3. Mass adaptation: "i"Devices (iMac, iBook, iPhone, iPad)
The variety of "i"Devices, particularly and recently iPhone and iPad, made computing truly personal and shaped how the industry approach personal computing.
Example 3: Satyagraha
1. Proof of concept: Indian Opinion (1906)
Gandhi first introduced the term Satyagraha in 1906 in his publication/newspaper titled Indian Opinion.
2. Refinement: Indian independence movement (1915-1947)
Civil-disobediecne, non-violent resistance, and other factors of Satyagraha were implemented in the Indian independence movement.
3. Mass adaptation: Mandela, MLK (1950~)
Decades later around the globe, Mandel, MLK, and others adapted Gandhi's Satyagraha into civil rights movements.
Example 4: Democracy
(a grossly simplified version)
1. Proof of concept: Greek and Roman (~500 BC)
earliest concepts and elements of democracy, though both the extent of participation and legal/political infrastructures were limited.
2. Refinement: revolutions in United Kingdom, France, and the United States (mostly 18th~19th century)
The architecture of modern government and legal structures.
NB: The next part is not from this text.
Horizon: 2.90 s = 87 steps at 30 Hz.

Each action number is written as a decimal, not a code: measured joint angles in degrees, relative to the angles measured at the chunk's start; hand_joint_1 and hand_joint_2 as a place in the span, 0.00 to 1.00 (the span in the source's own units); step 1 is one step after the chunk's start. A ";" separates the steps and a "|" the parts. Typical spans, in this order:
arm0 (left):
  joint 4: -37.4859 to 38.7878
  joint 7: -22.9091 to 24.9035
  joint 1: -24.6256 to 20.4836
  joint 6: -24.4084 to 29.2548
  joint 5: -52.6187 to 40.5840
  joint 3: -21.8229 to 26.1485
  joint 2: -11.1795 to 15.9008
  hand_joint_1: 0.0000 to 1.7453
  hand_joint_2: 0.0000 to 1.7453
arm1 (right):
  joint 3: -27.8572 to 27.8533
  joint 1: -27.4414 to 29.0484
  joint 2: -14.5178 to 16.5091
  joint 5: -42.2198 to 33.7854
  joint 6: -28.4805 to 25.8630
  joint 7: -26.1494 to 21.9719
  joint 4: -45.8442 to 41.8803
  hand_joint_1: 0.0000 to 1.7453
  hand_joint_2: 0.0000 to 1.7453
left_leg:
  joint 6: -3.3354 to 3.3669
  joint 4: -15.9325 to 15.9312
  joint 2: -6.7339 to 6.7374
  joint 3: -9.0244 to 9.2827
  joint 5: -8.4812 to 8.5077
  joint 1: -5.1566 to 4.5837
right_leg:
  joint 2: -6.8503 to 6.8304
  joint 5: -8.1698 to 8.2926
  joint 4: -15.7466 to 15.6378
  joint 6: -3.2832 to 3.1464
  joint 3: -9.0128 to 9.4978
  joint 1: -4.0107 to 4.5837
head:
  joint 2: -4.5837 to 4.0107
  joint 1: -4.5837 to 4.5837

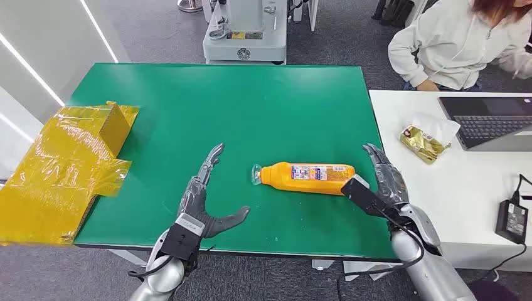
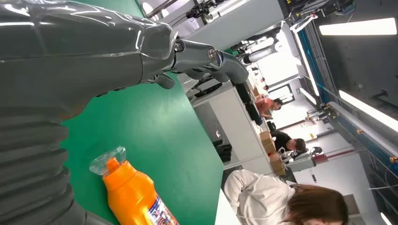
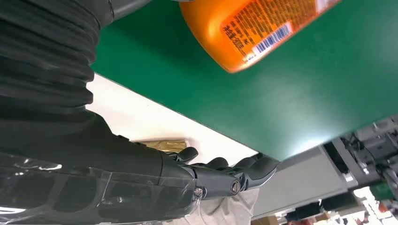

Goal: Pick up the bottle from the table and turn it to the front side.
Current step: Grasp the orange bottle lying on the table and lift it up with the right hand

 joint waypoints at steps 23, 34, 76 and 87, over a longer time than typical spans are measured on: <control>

Early modern implementations party system. The participation was mostly limited to white and wealthy males.
3. Mass adaptation: post-World War II and still on going
Various civil rights and suffrage movements opened the doors to the traditionally disenfranchised, opening a new era of (at least legally and theoretically) universal democracy in most of the developed nations around the world. We still have some progress to make.
Example 5: Lightsheet Microscopy
1. Proof of concept: "ultramicroscope" and the fist modern lightsheet
Zsigmondy and Siedentopf (1902) of Zeiss, Stelzer (2004)
the original "ultramicroscope" and a modern implementation.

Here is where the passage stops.